PySpark Installation Step by Step on window

Shiva Manhar
3 min readApr 24, 2023

--

You cannot directly install PySpark through pip install. Some prerequisites must be installed before PySpark can be installed.

There are basically four steps.

Step 1: Download and Install Java. Here is the download link for Java.

After downloading Java, you have to create a Java directory in the C drive. If you do not create a separate directory for Java, it will take the default directory as “Program Files” in Windows, and if you try to install Spark, it may show an error because Spark does not accept Java path with spaces. And inside java folder create other empty direct for jar.

Once you have created the directories, click on your downloaded setup file and click Next. Java will ask for the installation path, so you should give the path you created. After some time, it will ask for the jar path, so set your jar folder path. Then simply click Next, Next.

After installation, you need to set the Java path.

JAVA_HOME = C:\java

And other one is path

C:\java\bin

After installing Java, you need to download Spark. You can go to the following link and download it,

but I tried to download the “Download Spark” button that is shown on the right side of the website, and it did not work. You can click on the “Download Spark” link that is shown in step three.

Create an “Apps” folder in the C drive and paste your downloaded Spark file here. Unzip the file in this location. Then set you HADOOP_HOME and SPARK_HOME path

HADOOP_HOME = C:\Apps\spark-3.4.0-bin-hadoop3\spark-3.4.0-bin-hadoop3
SPARK_HOME= C:\Apps\spark-3.4.0-bin-hadoop3\spark-3.4.0-bin-hadoop3

Also you need to set your path.

Download and past in spark bin folder in winutils.exe file.

After completing all the steps, restart your system. Then open your terminal and type the command “spark-shell”. If the installation was successful, it will show the following screen.
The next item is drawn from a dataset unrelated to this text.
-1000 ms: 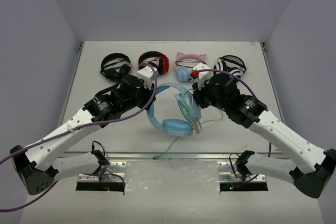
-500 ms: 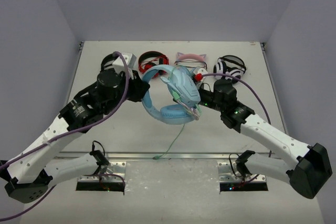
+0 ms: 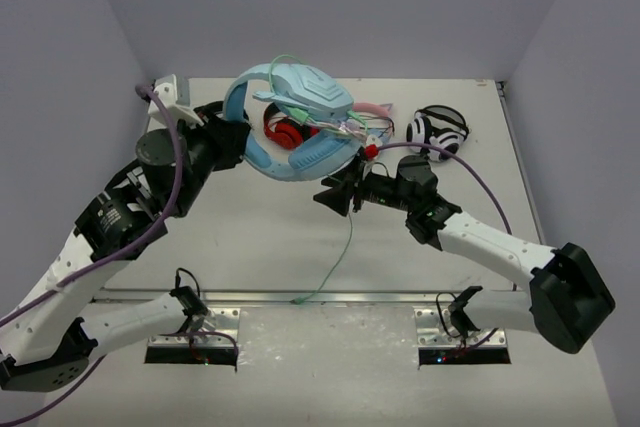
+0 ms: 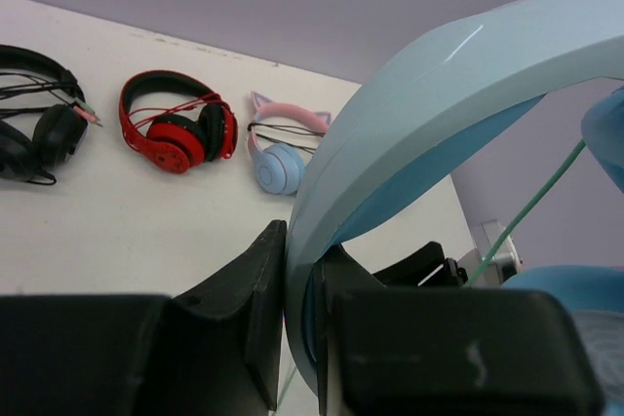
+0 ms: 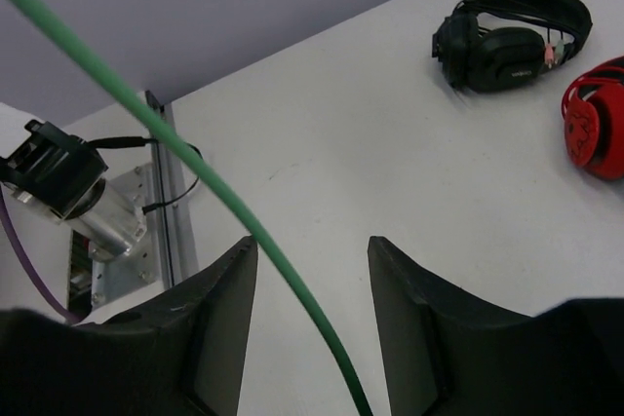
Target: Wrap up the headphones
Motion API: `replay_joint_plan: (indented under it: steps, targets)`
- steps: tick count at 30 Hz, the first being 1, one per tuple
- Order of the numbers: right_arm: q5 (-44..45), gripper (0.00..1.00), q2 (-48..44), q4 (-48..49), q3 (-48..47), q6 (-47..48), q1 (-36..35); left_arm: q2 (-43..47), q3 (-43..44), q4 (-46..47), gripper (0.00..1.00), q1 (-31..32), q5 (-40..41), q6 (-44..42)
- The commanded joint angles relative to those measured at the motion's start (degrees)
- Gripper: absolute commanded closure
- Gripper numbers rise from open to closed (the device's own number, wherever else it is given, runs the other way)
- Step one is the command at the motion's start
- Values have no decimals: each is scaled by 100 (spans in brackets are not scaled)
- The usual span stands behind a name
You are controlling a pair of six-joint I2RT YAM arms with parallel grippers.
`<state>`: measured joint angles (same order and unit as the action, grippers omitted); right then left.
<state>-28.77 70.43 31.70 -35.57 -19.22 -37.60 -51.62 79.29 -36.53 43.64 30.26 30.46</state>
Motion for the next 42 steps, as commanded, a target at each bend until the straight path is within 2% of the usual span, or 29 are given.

Finally, you can install PySpark. If you have already installed Anaconda Navigator, you only need to open your Jupyter Notebook and type “!pip install pyspark”. If you have not installed Anaconda or Jupyter, I recommend installing Anaconda Navigator first. After that, you can easily import your PySpark library.

You can try this programmed.

import pyspark
import pandas as pd
from pyspark.sql import SparkSession
spark = SparkSession.builder.appName('SparkByExample').getOrCreate()
print(spark)

Thank you

--

--